Labiosa’s on and off struggles as an actor are all too common in an industry known for reeling them in and then spitting them out. A particularly arid stretch during the 2000’s yielded little fruit, including a recurring role on 24 and a few guest spots on some TV dramas.

“I don’t know what happened,” he reflects. “I had a great manager who died. And I was in a great agency that was much older and they all closed their offices. So I thought, ‘Okay, this is a piece of cake. I’ve done so much, it will be easy to get an agent.’ I put a massive mail-out. I got horrible responses from horrible agents – they all had terrible offices. I’m like, ‘what the fuck?’ Without doing a mail-out, agents won’t see you unless they know you or you have a referral.”

It’s also no surprise that the actor’s struggles in the business growing up were due, in part, to matters of race. Rampant tokenism in Hollywood, particularly during the ’70s and ’80s, has claimed the careers of many working actors of ethnic minority backgrounds. “If it’s going to be a romantic lead Hispanic, then they wanna go for a guy that’s almost white-looking,” he reasons. “If it’s going to be a gang member or a hood, then you can be as dark as you want to be.
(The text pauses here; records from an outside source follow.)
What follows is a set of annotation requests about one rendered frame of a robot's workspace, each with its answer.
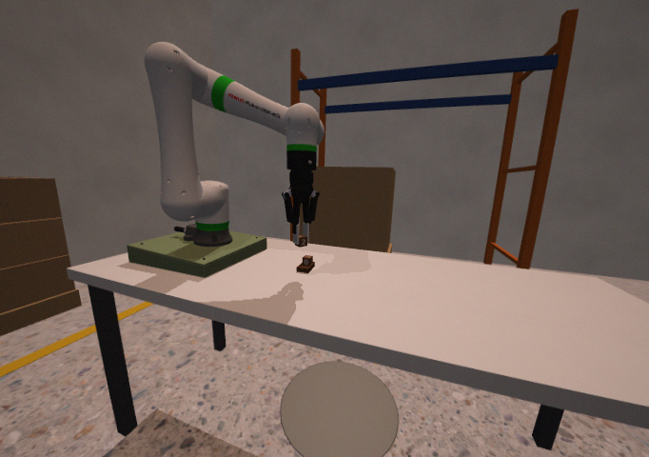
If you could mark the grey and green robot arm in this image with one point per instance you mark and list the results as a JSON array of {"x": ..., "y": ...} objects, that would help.
[{"x": 175, "y": 79}]

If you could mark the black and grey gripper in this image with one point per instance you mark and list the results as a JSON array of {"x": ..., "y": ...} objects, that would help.
[{"x": 300, "y": 188}]

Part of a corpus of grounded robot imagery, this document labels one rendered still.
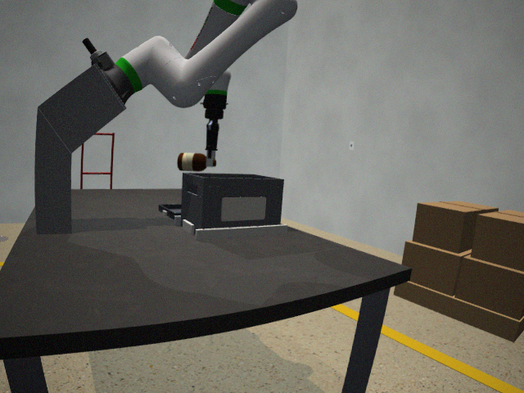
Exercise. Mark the black crate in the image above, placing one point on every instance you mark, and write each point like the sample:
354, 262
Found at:
231, 200

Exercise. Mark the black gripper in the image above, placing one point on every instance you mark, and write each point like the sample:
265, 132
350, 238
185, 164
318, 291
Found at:
211, 143

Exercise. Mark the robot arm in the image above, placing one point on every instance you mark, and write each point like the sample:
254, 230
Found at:
185, 81

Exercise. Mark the brown bottle with cream label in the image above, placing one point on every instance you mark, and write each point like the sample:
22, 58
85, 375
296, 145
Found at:
191, 162

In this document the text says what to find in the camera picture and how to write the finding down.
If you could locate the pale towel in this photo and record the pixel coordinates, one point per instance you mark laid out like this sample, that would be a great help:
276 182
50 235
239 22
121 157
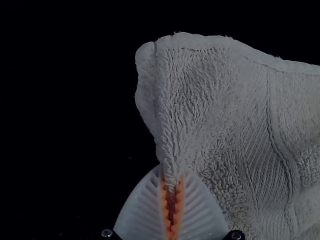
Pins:
225 112

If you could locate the black mat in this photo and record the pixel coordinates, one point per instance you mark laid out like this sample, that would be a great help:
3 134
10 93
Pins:
62 100

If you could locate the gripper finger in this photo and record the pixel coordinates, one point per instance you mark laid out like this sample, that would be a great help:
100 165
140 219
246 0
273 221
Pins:
142 212
195 212

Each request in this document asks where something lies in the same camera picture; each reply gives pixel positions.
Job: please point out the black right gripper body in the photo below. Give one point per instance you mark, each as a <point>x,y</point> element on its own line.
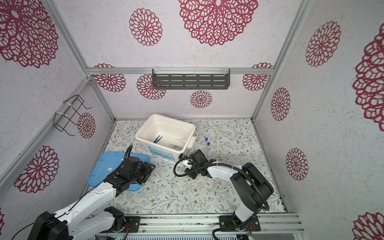
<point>194,167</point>

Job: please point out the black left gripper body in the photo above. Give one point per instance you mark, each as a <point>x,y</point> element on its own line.
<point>143,173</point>

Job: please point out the metal tweezers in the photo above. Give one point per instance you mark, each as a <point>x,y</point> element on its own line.
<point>177,148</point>

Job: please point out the white glass stirring rod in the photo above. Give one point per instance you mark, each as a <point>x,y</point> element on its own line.
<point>169,161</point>

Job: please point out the white plastic storage bin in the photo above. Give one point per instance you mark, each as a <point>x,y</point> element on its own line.
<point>170,129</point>

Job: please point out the blue pen dropper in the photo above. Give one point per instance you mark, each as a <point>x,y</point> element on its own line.
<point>158,139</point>

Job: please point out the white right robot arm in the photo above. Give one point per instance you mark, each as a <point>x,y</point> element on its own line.
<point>252,188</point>

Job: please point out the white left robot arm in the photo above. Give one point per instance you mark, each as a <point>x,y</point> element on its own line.
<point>73,222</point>

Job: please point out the blue plastic bin lid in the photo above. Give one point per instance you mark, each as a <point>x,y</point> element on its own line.
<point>107,163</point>

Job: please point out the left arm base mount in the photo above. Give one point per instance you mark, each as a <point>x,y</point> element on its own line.
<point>129,223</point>

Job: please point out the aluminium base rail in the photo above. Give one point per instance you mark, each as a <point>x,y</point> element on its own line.
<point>206,224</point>

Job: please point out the grey wall shelf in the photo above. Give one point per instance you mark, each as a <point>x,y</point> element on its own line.
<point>192,80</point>

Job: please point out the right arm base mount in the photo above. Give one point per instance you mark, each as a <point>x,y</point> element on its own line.
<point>231,223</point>

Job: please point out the black wire wall rack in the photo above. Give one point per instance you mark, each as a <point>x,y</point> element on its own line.
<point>63,119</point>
“In 1980, I was a Hispanic in a lead role on television. It was a big deal, there were only four channels [back then]. And then The Entity was the only real part, besides another movie, where I didn’t play Hispanic, per se, even though they wrote it into the script as Hispanic. It was the only time I didn’t play Hispanic. I have a very Hispanic-looking face, so that limited me. But, you know, I grew up with Esai Morales and he did better than I did – we grew up the same age, we went to the same classes and seminars.” The inference that can be made here is that Hollywood still divides by colour and gradations of colour; Labiosa, after 40 years in the business, still finds himself working that difficult continuum.

With timing being everything that it is in Hollywood, the saying “you’re only good as your last performance” is especially pertinent. Long stretches can be deadly for an actor and Labiosa is fairly pragmatic in this respect, making no pains to hide the difficulties in dealing with these aspects of the business, particularly with castings and auditions. “Even if your work is good, no one, if it’s an agent or a manager, wants to see it if it’s way too old,” he reveals. “They only want to see work that’s about two or three years old. They want to see stuff [in which] you look the way you look like now.
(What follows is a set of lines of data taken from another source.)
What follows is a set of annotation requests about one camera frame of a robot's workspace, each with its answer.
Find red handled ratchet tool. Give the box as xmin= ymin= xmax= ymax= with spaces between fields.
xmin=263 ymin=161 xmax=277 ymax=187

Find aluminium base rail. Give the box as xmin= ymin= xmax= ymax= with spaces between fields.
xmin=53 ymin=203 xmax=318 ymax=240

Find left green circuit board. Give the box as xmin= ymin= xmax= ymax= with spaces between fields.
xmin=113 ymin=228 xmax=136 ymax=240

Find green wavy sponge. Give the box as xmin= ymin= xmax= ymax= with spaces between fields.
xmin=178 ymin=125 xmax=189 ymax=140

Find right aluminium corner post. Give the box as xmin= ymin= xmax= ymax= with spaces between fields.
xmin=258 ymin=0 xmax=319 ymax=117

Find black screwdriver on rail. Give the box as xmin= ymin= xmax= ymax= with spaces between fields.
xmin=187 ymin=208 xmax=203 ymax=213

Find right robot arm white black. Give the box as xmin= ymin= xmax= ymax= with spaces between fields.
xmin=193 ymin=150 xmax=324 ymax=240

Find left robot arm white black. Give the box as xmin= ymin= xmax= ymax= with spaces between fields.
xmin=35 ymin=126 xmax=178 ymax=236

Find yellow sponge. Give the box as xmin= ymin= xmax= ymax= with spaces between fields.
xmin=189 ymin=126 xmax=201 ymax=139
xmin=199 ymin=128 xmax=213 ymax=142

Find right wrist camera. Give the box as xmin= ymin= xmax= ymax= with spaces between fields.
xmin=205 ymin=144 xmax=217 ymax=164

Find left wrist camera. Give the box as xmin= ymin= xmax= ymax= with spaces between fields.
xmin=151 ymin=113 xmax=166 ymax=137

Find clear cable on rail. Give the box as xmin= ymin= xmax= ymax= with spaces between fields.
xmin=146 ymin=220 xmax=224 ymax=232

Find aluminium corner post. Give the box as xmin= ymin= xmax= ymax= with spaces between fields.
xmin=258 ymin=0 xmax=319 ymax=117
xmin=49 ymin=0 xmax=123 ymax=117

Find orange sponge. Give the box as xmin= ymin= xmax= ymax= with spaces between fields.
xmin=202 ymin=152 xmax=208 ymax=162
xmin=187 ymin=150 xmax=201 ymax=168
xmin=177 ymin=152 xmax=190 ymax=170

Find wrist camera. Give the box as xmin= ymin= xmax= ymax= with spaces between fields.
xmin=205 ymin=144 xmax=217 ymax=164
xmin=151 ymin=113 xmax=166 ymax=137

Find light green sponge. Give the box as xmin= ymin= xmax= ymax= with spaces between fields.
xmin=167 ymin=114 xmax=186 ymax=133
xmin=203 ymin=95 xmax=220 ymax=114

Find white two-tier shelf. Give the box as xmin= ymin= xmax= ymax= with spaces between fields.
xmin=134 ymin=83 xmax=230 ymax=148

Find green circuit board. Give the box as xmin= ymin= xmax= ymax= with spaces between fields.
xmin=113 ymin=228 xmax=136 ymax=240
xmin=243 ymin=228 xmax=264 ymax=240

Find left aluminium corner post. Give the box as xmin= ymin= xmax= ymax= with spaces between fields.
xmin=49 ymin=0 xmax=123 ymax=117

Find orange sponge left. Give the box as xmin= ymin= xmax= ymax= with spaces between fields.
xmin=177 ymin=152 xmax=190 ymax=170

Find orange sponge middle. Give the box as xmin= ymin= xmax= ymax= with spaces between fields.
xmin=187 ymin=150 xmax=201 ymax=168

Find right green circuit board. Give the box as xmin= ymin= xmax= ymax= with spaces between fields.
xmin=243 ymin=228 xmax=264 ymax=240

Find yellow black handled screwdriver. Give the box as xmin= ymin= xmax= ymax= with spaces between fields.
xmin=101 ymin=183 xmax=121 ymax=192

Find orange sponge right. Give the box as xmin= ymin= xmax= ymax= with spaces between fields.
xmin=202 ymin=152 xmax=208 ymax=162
“I’ve been in this long enough to know that it just takes one job. It just takes one good job, really, to turn things around. I know that sounds like magical thinking, but I’ve seen it happen. The hopes are that if you get something good, things will change… So everything’s like a ticking time bomb in Hollywood.”
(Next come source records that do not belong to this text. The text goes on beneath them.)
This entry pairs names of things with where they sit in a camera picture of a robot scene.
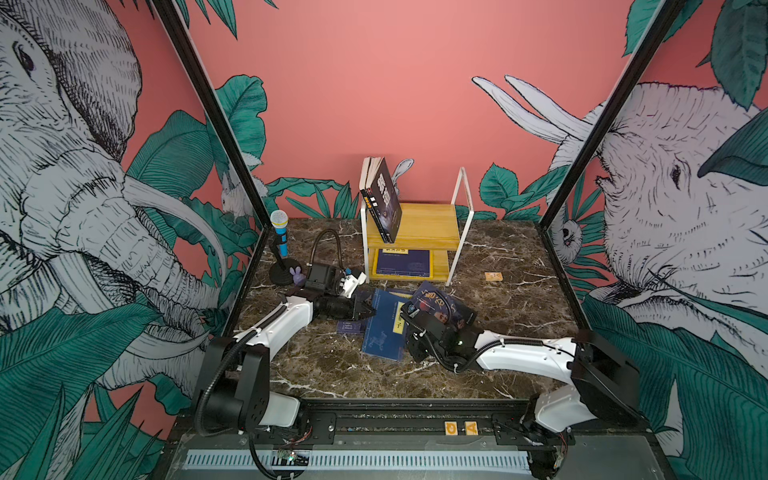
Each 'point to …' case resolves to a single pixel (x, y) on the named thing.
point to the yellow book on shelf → (400, 278)
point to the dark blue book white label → (386, 331)
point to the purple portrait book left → (350, 326)
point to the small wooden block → (493, 276)
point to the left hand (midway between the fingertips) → (374, 309)
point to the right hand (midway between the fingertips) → (405, 336)
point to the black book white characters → (380, 195)
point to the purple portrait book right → (442, 308)
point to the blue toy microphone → (279, 219)
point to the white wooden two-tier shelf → (429, 243)
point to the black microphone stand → (279, 271)
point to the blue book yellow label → (403, 262)
Very recently, Labiosa landed a role on the USA Network series Queen of the South, a pulpy thriller about a young woman on the run from a nefarious drug cartel. He plays a quietly menacing racketeer whom leading star Alice Braga appeals to for help. It’s yet another notch for the actor, who has now reached a new plateau in his life, having just turned 55. At this age, he still has disarming looks and cuts a suave figure. When given the right material, the kind that responds to the erudition from which he was born and cultivated as an actor, he can perform wondrously.

The film and television business is a precarious landscape, littered with a thousand stories from the trenches. Labiosa maintains a wealth of experience – good and bad – which has seen him through the many dynamic changes in the industry. With all this emotional turbulence, it must feel like a New York minute in a Hollywood moment.

“I’m still a member of the Actors Studio, I’m doing plays, I’m trying to go to auditions as much as I can,” he says. “Eventually, I’ll be one of those older actors, maybe in their ’50s, ’60s, and ’70s, who work when they’re older. I’ll be a grandfather on a sitcom or a show or something… get grey hair and be old.” And then he laughs: “I’m shooting for that, basically!”